When the fetch process is complete, we return the values of the items object.
If the repository is public, we also persist this data structure in a long-term cache for future use.
## Recurring fetches
In the case where we already have items stored in the cache, we can model the fetch process as follows.
Suppose we have a new release that changes the pagination of our items.
Also note that versions `3.0.1` and `3.0.2` are deleted since last fetch.
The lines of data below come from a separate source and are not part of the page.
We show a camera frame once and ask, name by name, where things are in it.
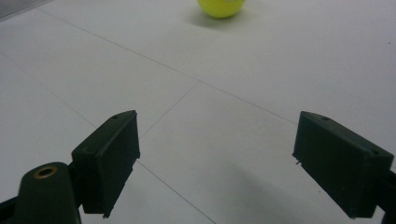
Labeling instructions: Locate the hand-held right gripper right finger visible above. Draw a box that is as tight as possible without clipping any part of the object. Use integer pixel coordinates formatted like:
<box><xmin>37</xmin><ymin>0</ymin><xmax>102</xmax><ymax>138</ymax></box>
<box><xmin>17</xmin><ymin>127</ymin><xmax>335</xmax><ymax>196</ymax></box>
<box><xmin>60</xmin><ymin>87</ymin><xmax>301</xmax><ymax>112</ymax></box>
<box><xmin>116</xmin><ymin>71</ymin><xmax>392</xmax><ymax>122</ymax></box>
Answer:
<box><xmin>291</xmin><ymin>110</ymin><xmax>395</xmax><ymax>219</ymax></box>

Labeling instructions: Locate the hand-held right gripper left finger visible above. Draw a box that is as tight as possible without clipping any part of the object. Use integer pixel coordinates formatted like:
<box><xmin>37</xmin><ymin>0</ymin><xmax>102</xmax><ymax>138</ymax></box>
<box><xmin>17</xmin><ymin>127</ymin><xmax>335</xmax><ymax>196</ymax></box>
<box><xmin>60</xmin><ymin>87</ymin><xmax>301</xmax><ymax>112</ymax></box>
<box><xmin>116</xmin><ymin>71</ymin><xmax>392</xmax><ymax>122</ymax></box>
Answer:
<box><xmin>70</xmin><ymin>109</ymin><xmax>141</xmax><ymax>218</ymax></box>

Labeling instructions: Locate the yellow tennis ball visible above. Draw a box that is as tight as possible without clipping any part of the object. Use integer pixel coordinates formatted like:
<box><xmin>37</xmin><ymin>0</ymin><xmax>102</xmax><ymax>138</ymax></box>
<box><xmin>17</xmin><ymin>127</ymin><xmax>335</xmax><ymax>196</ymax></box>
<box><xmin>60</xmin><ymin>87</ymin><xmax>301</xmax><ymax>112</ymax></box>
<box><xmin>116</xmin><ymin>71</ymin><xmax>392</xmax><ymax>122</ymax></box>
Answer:
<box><xmin>196</xmin><ymin>0</ymin><xmax>247</xmax><ymax>19</ymax></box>

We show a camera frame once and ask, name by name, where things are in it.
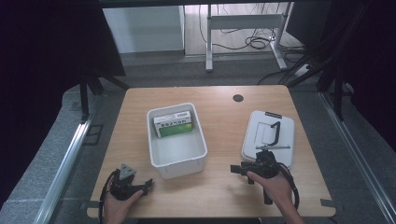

The resulting pagination would look like this:
```js
// Page 1 --- FETCHED AND RECONCILED ---
[
{ "version": "4.0.0", "releaseTimestamp": "2022-12-30" }, // new <- item cached
{ "version": "3.1.1", "releaseTimestamp": "2022-12-18" }, // fresh <- item updated
{ "version": "3.1.0", "releaseTimestamp": "2022-12-15" }, // fresh <- item updated
//{ "version": "3.0.2", "releaseTimestamp": "2022-12-09" }, // fresh <- item deleted
//{ "version": "3.0.1", "releaseTimestamp": "2022-12-08" }, // fresh <- item deleted
{ "version": "3.0.0", "releaseTimestamp": "2022-12-05" }, // fresh <- item updated
{ "version": "2.2.2", "releaseTimestamp": "2022-11-23" }, // old <- fetching stopped
]
// Page 2 --- NOT FETCHED ---
[
{ "version": "2.2.1", "releaseTimestamp": "2022-10-17" }, // old
{ "version": "2.2.0", "releaseTimestamp": "2022-10-13" }, // old
{ "version": "2.1.1", "releaseTimestamp": "2022-10-07" }, // old
{ "version": "2.1.0", "releaseTimestamp": "2022-09-21" }, // old
{ "version": "2.0.1", "releaseTimestamp": "2022-09-18" }, // old
]
// Page 3 --- NOT FETCHED ---
[
{ "version": "2.0.0", "releaseTimestamp": "2022-09-01" }, // old
]
```
Given we performed fetch at the day of latest release, new cache looks like:
```js
{
"items": {
"4.0.0": { "version": "4.0.0", "releaseTimestamp": "2022-12-30" },
"3.1.1": { "version": "3.1.1", "releaseTimestamp": "2022-12-18" },
"3.1.0": { "version": "3.1.0", "releaseTimestamp": "2022-12-15" },
"3.0.0": { "version": "3.0.0", "releaseTimestamp": "2022-12-05" },
"2.2.2": { "version": "2.2.2", "releaseTimestamp": "2022-11-23" },
"2.2.1": { "version": "2.2.1", "releaseTimestamp": "2022-10-17" },
"2.2.0": { "version": "2.2.0", "releaseTimestamp": "2022-10-13" },
"2.1.1": { "version": "2.1.1", "releaseTimestamp": "2022-10-07" },
"2.1.0": { "version": "2.1.0", "releaseTimestamp": "2022-09-21" },
"2.0.1": { "version": "2.0.1", "releaseTimestamp": "2022-09-18" },
"2.0.0": { "version": "2.0.0", "releaseTimestamp": "2022-09-01" },
},
"createdAt": "2022-12-20",
}
```
It will be updated by further fetches until cache reset at `2023-01-20`.